Read CHAPTER I of An Example of Communal Currency‚ The facts about the Guernsey Market House, free online book, by J. Theodore Harris, on ReadCentral.com.

CONSTITUTION OF GUERNSEY.

Guernsey is the second in size of the four Channel Isles, Jersey, Guernsey, Alderney and Sark, which one used to repeat with such gusto in one’s schoolboy days. The Channel Isles are the last remnant of our French possessions. Or rather, as the Islanders might claim and as it is reported some do England belongs by right of conquest to the Channel Isles. However that may be, for all practical purposes, the government of Guernsey is autonomous and very jealously does the Guernseyman guard this autonomy.

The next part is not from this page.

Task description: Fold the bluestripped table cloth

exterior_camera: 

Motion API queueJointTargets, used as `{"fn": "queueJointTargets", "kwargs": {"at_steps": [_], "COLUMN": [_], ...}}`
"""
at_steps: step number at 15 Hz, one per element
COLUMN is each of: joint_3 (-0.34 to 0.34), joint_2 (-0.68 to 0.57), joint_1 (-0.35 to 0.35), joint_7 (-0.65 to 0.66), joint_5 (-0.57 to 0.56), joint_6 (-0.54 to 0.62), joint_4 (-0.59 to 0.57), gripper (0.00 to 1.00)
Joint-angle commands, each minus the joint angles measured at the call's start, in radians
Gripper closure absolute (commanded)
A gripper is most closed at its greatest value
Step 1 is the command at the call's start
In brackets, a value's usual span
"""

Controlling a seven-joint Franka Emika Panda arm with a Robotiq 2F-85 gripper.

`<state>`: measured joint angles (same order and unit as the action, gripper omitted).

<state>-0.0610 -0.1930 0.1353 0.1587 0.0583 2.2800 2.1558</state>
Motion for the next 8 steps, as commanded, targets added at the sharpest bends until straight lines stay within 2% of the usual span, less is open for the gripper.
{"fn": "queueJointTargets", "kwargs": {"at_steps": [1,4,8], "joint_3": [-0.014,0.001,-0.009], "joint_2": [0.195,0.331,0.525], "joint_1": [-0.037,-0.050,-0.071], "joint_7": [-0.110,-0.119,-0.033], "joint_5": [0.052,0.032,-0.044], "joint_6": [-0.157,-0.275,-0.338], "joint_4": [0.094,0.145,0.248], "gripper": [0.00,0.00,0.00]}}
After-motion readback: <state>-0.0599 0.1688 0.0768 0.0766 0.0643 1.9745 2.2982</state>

It has its own Parliament, “The States” (Les Etats), consisting to-day of 49 Members. At the time of which we write there were 32 Members, as follows:

The Bailiff, who, as at the present time, acted as President.

The Procureur du Roi, corresponding to our Attorney-General.

12 Jurats or Magistrates, appointed for life by the “States of Election.”

8 Rectors.

10 Connétables or Parishioners.

The Rectors as spiritual leaders and the Connétables as civil functionaries represented the ten parishes of the island, and though the latter were elected to office they were always from the leading families, which formed an extremely close oligarchy. Bailiff, Jurats and Rectors still sit in this undifferentiated Parliament, to which has been added a slightly more democratic element however, nine Deputies being elected by the Ratepayers of the whole Island.

It was, and still is, the Bailiff’s duty to summon this “States of Deliberation,” formerly at his own discretion, now at regular intervals. He does this by means of issuing a Billet d’Etat, in which he comments on the business to come before the States and in which he formulates certain resolutions. On these resolutions the States only vote for or against. This Billet d’Etat is in French, still the official language the only one used in the deliberations in former days.

The whole takes us back in thought to Norman or early English times. Probably even the Norman patois of the modern rural deputies is the speech of the present time nearest to that in which our ancestors transacted their business.

This legislative body represents the King’s Council, in the same way that the supreme judicial body, still bearing the name of La Cour Royale, represents the King’s Court.

The decisions of the States are subject to the approval of the Privy Council, to whom there is a right of appeal.